§ **Description of the task**:
Copy the data exactly from the line that contains "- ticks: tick" through the line that contains "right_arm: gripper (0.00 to", keeping both end lines and leaving out everything else.

§ **Data for this exercise**:
_____

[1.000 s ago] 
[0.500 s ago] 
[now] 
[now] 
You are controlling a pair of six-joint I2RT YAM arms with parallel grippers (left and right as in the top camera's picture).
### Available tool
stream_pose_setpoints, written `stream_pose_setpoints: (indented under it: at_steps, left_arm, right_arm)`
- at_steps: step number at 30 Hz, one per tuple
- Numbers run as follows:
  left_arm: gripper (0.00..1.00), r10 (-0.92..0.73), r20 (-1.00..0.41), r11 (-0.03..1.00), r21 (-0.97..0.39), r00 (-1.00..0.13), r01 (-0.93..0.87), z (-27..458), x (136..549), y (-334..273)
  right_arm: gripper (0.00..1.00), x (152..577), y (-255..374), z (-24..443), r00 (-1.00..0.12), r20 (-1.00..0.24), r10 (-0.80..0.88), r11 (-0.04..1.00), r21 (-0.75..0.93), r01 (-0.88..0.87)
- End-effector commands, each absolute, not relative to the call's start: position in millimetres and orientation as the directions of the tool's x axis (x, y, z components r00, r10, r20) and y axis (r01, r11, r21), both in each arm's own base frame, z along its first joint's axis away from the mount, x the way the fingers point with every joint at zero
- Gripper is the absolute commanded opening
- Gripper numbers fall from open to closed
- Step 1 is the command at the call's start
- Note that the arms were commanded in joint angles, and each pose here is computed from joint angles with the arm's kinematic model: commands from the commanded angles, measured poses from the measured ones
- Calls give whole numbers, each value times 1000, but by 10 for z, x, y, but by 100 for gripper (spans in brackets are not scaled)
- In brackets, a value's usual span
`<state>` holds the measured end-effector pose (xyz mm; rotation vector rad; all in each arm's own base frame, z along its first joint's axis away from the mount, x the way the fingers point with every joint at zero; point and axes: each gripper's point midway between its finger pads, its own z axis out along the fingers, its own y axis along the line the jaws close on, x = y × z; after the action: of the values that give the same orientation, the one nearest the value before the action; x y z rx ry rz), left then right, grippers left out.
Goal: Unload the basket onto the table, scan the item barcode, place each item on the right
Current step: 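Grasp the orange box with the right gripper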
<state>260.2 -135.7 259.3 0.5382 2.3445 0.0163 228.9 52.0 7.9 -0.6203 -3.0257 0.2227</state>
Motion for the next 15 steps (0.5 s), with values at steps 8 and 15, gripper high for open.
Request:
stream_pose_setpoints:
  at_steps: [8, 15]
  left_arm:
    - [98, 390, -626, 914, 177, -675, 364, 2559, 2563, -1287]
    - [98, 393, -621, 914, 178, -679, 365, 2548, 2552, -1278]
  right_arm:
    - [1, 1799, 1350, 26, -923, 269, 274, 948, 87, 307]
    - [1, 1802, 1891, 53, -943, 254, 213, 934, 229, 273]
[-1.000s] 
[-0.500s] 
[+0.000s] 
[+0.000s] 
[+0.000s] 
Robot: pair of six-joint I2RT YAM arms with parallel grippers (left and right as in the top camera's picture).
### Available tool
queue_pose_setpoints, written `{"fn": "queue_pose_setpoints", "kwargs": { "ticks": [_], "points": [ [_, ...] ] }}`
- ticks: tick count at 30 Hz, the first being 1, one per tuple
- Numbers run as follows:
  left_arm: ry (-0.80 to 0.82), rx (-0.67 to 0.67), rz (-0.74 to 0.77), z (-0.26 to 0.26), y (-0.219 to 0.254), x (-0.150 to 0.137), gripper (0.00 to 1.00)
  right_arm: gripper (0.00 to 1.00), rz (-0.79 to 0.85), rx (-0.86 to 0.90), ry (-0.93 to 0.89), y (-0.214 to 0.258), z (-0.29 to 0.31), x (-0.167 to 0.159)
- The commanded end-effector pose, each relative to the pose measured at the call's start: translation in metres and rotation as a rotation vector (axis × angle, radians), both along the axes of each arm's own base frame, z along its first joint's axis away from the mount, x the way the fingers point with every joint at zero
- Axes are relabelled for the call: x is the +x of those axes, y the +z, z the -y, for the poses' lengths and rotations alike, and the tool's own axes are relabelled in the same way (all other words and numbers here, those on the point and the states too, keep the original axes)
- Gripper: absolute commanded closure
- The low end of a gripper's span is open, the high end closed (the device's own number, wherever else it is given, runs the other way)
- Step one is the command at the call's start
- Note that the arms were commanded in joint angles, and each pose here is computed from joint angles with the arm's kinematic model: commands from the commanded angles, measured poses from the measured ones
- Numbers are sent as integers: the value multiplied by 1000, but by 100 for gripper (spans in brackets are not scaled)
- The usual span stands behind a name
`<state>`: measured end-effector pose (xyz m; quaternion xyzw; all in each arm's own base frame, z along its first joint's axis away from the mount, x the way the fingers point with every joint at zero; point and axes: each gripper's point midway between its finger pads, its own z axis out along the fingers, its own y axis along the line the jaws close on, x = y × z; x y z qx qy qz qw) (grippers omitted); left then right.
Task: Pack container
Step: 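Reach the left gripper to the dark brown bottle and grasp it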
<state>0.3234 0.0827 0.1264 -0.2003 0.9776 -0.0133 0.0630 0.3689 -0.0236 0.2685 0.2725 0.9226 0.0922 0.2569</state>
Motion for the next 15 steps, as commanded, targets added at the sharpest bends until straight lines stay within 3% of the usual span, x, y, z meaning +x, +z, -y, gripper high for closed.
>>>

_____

§ **The answer**:
- ticks: tick count at 30 Hz, the first being 1, one per tuple
- Numbers run as follows:
  left_arm: ry (-0.80 to 0.82), rx (-0.67 to 0.67), rz (-0.74 to 0.77), z (-0.26 to 0.26), y (-0.219 to 0.254), x (-0.150 to 0.137), gripper (0.00 to 1.00)
  right_arm: gripper (0.00 to 1.00), rz (-0.79 to 0.85), rx (-0.86 to 0.90), ry (-0.93 to 0.89), y (-0.214 to 0.258), z (-0.29 to 0.31), x (-0.167 to 0.159)

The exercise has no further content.